■ **What you need to do**:
What is the number of lines in the data below that contain "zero"? Answer with that number and no other words.

■ **Recorded information**:
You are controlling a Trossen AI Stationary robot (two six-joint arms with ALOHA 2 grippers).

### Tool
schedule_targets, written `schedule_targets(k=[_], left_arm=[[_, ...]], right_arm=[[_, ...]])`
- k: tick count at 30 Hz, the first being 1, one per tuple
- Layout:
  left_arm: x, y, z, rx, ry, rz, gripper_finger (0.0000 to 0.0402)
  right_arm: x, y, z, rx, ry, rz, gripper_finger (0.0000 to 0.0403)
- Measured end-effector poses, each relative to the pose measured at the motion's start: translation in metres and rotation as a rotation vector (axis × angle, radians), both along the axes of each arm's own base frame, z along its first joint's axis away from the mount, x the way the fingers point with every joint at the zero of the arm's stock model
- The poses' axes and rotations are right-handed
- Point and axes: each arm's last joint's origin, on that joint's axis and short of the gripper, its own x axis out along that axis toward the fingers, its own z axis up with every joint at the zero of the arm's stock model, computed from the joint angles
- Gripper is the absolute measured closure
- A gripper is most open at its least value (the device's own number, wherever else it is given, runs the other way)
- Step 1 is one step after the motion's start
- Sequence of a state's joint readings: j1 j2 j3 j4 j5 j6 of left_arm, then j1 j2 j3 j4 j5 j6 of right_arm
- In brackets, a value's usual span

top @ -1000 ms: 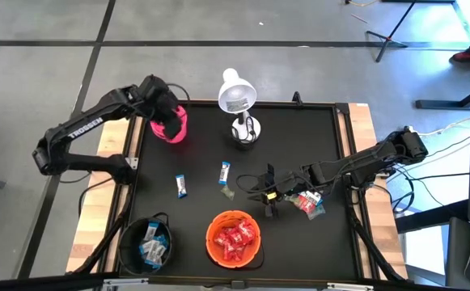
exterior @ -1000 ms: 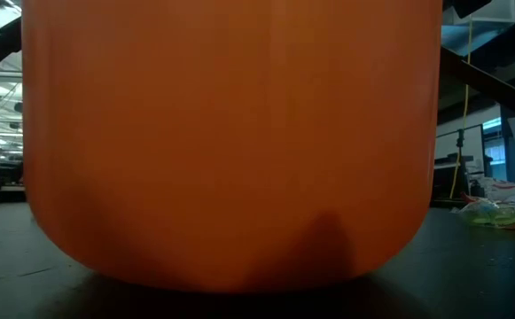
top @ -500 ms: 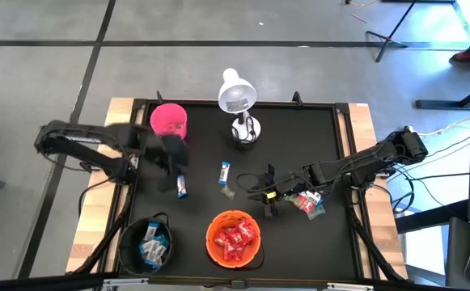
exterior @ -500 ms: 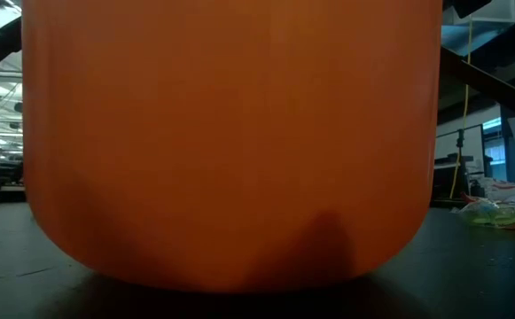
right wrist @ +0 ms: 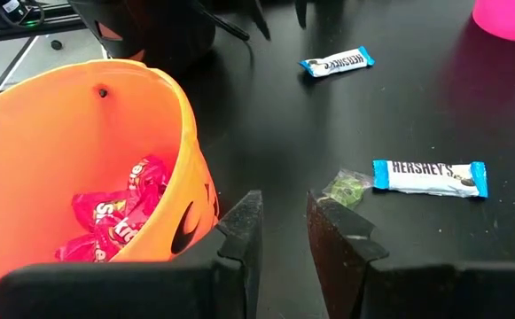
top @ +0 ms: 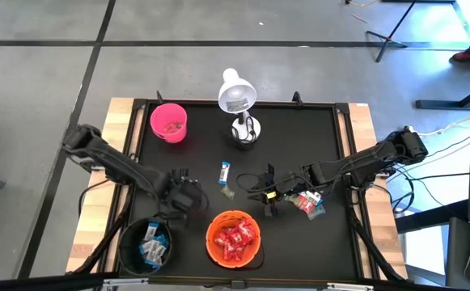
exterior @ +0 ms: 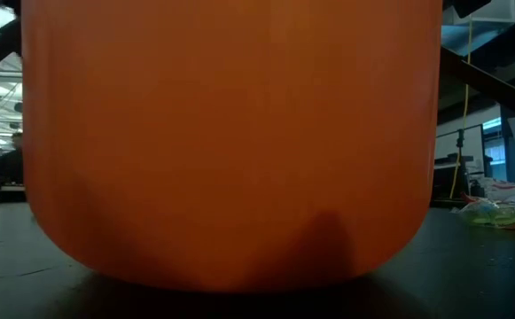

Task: Sort candy
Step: Put the white candy into the black bucket

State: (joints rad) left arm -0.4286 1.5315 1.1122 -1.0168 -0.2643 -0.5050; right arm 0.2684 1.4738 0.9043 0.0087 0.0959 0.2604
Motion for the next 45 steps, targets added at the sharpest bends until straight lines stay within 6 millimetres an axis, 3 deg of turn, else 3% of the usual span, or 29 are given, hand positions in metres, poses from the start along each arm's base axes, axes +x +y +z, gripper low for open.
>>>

■ **Solution for this exercise**:
2